Book Review: For Whom The Bell Tolls

Book Review: For Whom The Bell Tolls by Ernest Hemingway

"No man is an island,  entire of itself; every man is a piece of the continent, a part of the main; if a clod be washed away by the sea, Europe is the less, as well as if a promontory were, as well as if a manor of thy friend's or of thine own were;  any man's death diminishes me, because I am involved in mankind, and therefore never send to know for whom the bell tolls; it tolls for thee"  John Donne.


Three days in five hundred pages.

    It is true that The Old Man and The Sea earned Ernest Hemingway the Nobel Prize for Literature, but it would only be fair to also recognize For Whom The Bell Tolls as one of his distinctive hallmarks. 

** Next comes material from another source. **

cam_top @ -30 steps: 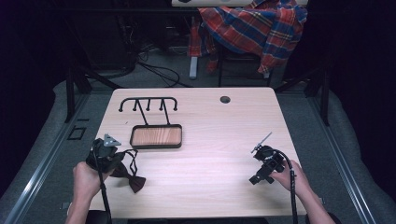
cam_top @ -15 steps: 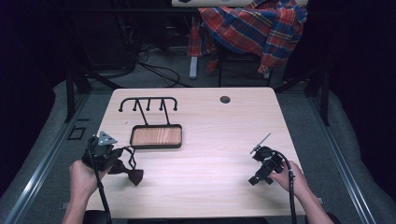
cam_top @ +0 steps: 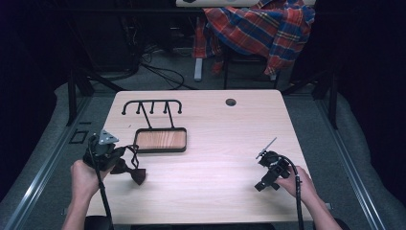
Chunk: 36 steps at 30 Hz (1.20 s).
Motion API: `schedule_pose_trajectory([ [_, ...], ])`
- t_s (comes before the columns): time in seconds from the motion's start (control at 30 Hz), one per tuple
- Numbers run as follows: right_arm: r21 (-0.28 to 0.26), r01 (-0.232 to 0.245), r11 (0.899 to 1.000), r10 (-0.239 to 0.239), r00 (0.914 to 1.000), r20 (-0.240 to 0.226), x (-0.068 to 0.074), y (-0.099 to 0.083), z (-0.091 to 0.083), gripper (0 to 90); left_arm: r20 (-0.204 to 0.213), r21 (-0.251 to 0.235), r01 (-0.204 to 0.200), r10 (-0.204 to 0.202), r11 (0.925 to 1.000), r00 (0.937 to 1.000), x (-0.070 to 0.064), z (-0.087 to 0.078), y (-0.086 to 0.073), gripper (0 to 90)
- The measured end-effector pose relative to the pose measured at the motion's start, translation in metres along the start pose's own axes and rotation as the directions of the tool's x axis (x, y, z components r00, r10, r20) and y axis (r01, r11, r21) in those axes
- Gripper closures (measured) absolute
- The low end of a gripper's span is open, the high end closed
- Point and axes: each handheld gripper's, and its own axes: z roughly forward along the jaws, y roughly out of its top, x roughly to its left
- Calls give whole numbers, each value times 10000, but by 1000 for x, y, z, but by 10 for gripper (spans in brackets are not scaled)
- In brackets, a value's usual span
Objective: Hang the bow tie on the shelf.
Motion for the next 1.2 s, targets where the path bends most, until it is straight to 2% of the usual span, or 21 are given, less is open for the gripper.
schedule_pose_trajectory([
  [0.1, 8, -37, 10000, 37, 10000, -6, 0, 0, 0, 132, -24, -81, 27, -27, 10000, 10000, 2, -2, 1, 889],
  [0.13, -220, -214, 9995, 213, 9998, -26, 1, -1, 2, 132, -44, -128, 41, -42, 9999, 10000, 3, -2, 2, 889],
  [0.2, 20, -4, 10000, 4, 10000, 43, 0, 0, 0, 132, -48, -204, 94, -95, 9997, 9999, 5, -3, 3, 890],
  [0.23, 20, -4, 10000, 4, 10000, 43, 0, 0, 0, 132, -51, -197, 114, -115, 9997, 9999, 6, -4, 3, 890],
  [0.27, -212, -180, 9996, 180, 9998, -19, 1, 0, 2, 132, -102, -261, 144, -147, 9996, 9998, 7, -4, 4, 889],
  [0.33, -183, -165, 9997, 164, 9999, -43, 1, -1, 2, 132, -114, -333, 141, -145, 9993, 9998, 10, -6, 5, 889],
  [0.43, -197, -188, 9996, 188, 9998, -23, 1, -1, 2, 132, -158, -363, 184, -190, 9992, 9997, 11, -7, 6, 889],
  [0.47, 13, 14, 10000, -14, 10000, 2, -1, 0, 0, 132, -166, -345, 199, -205, 9992, 9997, 13, -8, 6, 889],
  [0.53, 33, 57, 10000, -57, 10000, 8, -1, 0, 0, 132, -176, -393, 207, -214, 9990, 9996, 14, -8, 7, 889],
  [0.57, -222, -121, 9997, 121, 9999, -6, 0, -1, 2, 132, -154, -353, 199, -204, 9992, 9997, 15, -9, 7, 890],
  [0.87, -269, -94, 9996, 94, 10000, 20, 1, -1, 1, 132, -238, -328, 360, -368, 9988, 9990, 19, -6, 11, 889],
  [0.93, -330, -148, 9993, 146, 9999, -57, 1, -2, 1, 137, -291, -336, 365, -374, 9988, 9989, 21, -6, 14, 890],
  [1.07, -68, -14, 10000, 14, 10000, 51, -4, -2, 0, 138, -313, -343, 315, -325, 9989, 9990, 23, -4, 23, 890],
  [1.1, -262, -178, 9995, 178, 9998, 9, -3, -3, 0, 138, -327, -339, 305, -316, 9990, 9990, 23, -4, 25, 890],
  [1.2, -236, -69, 9997, 70, 10000, 14, -3, -2, -1, 137, -399, -300, 209, -221, 9993, 9990, 23, -4, 31, 890],
])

    For Whom The Bell Tolls is a modernist historical war novel narrated in the third person omniscient, written in a journalistic objective style and set in Spain during the civil war. The events of the narrative revolve around one single mission that requires an unfailing planned scheme with a reliably devoted cohort. Within the three days time-frame, the mission has revealed to the team their true essences, especially that they couldn't predict and ensure its accomplishment. 
   The bridge blasting task was preceded by the internal quarrels in the team. The American protagonist Robert Jordan or the "Inglés" constantly disputed with Pablo over the leadership position, whereas Pilar- Pablo's wife- sounds more qualified for the status, which she occupies implicitly. Hemingway's characters in the novel seem to represent dichotomies, for instance, Pilar the brave matriarch leader is opposed to the passive submissive and foolish Maria. There are several other distinct characters like Karkov, the brothers, and especially the naive guilt-ridden and mystic Anselmo who is by far my favorite character.
    Some may find it a lengthy, dull narrative and are most reluctant to read it, but I can't possibly relate to that at any level. The literary techniques like flashbacks and foreshadowing have been constantly utilized, and their employment emphasized the modernist techniques. Formalistally speaking, certain passages could be valid examples of defamiliarization as a literary technique. As for themes and motifs, DEATH is one comprehensive word that propagates further themes such as war and its pernicious effects, fatal love relationships that are escape ways from the bitter reality and the heavy conscious self; besides the value of human life and the last precious and weary moments of existence. Hemingway depicted the Spanish war without any embellishment or taking sides, he rather chose to personalize the devastating hopeless war feelings in the shape of his characters. The latter manifested jealousy, cruelty, empathy, and dishonor.

   For Whom the Bell Tolls is a story of a tragic adventure during the brutal Spanish civil war, yet more than that, it is a story about death, life, regrets, confessions, secrets, and love.